About this task:
Check each line of the material that follows, and copy those holding the string "picture".
··· Supplied records
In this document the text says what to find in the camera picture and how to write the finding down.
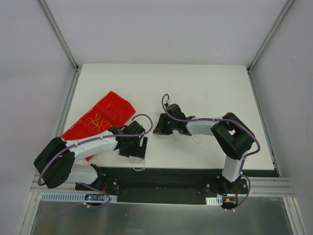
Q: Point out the left white cable duct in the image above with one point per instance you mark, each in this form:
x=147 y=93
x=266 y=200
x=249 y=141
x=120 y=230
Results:
x=77 y=197

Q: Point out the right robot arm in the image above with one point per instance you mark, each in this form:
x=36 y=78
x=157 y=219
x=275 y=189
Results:
x=234 y=138

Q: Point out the white cable duct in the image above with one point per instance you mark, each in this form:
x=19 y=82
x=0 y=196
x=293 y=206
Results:
x=77 y=197
x=214 y=201

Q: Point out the aluminium frame post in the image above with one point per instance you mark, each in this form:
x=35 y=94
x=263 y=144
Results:
x=58 y=34
x=271 y=33

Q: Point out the left aluminium frame post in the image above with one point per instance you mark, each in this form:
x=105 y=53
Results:
x=58 y=34

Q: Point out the right white cable duct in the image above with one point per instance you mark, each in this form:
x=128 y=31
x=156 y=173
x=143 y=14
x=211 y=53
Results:
x=214 y=201

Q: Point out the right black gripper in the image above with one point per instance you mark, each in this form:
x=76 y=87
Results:
x=165 y=124

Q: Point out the right aluminium frame post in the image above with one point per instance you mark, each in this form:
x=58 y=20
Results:
x=271 y=33

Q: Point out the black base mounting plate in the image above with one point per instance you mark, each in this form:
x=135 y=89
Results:
x=159 y=185

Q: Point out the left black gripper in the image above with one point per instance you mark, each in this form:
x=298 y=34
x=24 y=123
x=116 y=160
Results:
x=134 y=149

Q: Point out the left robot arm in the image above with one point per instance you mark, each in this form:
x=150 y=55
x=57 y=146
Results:
x=58 y=163

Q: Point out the red plastic divided tray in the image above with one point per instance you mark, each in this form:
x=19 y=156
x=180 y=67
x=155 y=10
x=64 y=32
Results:
x=112 y=110

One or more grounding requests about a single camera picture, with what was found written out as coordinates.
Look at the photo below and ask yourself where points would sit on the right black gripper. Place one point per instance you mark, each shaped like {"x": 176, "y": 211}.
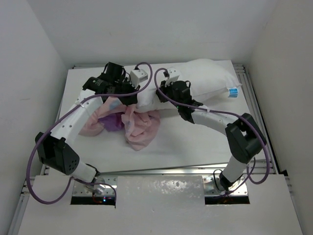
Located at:
{"x": 163, "y": 87}

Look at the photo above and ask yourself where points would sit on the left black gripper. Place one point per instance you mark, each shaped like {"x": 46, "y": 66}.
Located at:
{"x": 131, "y": 99}

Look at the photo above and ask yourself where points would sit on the white pillow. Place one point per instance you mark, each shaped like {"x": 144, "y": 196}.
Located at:
{"x": 208, "y": 79}

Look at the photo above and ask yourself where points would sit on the pink printed pillowcase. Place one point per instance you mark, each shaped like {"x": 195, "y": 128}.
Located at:
{"x": 139, "y": 128}

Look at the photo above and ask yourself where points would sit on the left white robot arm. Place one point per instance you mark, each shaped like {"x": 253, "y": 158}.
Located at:
{"x": 54, "y": 147}

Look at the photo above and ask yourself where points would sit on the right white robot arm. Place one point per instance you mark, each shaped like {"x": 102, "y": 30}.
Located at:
······
Exercise result:
In this document the text says what to find in the camera picture and how to write the finding down.
One or more grounding requests about a single camera picture, with what was found written out as coordinates.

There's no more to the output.